● Work instructions: "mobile" appears in how many lines of the entries? State only the number.

.....

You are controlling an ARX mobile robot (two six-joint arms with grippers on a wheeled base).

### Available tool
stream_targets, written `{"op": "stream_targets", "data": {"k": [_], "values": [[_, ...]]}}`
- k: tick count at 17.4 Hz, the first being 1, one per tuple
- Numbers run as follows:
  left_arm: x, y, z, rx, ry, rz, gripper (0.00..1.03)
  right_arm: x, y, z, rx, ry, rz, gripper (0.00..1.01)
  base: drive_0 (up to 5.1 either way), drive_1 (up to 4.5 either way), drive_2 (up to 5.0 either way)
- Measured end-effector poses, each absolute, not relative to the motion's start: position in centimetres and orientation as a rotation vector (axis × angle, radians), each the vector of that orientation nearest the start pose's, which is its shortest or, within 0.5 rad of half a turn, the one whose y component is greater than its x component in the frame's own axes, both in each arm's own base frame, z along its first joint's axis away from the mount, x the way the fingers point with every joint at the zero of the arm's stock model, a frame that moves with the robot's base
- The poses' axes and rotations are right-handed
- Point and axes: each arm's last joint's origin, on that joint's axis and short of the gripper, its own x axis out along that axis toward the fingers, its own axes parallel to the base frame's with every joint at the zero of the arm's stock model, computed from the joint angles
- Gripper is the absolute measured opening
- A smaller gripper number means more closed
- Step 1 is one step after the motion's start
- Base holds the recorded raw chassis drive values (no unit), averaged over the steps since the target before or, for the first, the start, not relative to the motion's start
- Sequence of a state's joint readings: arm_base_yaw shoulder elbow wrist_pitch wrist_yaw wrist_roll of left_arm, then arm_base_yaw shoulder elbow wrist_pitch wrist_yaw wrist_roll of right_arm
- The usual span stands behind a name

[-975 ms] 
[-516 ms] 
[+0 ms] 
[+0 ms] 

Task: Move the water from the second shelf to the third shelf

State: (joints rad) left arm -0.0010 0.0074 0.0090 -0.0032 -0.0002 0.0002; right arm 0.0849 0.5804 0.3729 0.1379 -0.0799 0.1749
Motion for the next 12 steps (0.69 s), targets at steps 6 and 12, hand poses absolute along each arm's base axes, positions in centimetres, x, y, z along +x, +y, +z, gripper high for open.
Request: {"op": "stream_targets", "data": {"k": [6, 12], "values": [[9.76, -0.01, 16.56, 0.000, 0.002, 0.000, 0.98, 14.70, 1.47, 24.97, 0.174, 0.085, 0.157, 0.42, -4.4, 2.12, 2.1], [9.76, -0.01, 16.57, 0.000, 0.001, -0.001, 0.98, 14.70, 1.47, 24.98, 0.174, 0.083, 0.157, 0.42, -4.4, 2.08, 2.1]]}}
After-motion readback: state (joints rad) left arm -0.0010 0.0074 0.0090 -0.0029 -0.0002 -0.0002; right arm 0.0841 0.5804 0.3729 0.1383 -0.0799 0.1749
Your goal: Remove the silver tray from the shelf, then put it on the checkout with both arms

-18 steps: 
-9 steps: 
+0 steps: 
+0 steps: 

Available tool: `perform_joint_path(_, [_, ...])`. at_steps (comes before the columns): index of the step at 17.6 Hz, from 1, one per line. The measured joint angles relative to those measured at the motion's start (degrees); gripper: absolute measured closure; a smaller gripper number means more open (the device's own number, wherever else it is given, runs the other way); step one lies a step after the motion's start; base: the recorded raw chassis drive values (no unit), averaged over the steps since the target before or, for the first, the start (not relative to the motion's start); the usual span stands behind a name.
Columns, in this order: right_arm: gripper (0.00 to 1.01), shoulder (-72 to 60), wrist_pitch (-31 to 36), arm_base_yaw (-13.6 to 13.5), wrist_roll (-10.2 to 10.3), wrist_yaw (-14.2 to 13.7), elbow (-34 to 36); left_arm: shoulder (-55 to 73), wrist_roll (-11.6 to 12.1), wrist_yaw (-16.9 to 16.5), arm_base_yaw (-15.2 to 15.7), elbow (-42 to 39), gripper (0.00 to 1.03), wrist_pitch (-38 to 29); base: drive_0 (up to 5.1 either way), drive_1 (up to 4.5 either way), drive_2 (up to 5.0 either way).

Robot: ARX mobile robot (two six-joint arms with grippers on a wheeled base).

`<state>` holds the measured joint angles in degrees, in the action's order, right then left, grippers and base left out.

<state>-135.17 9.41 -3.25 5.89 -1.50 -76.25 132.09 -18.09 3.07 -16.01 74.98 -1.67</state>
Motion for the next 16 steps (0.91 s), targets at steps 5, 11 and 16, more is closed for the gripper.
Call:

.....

● Expected answer: 2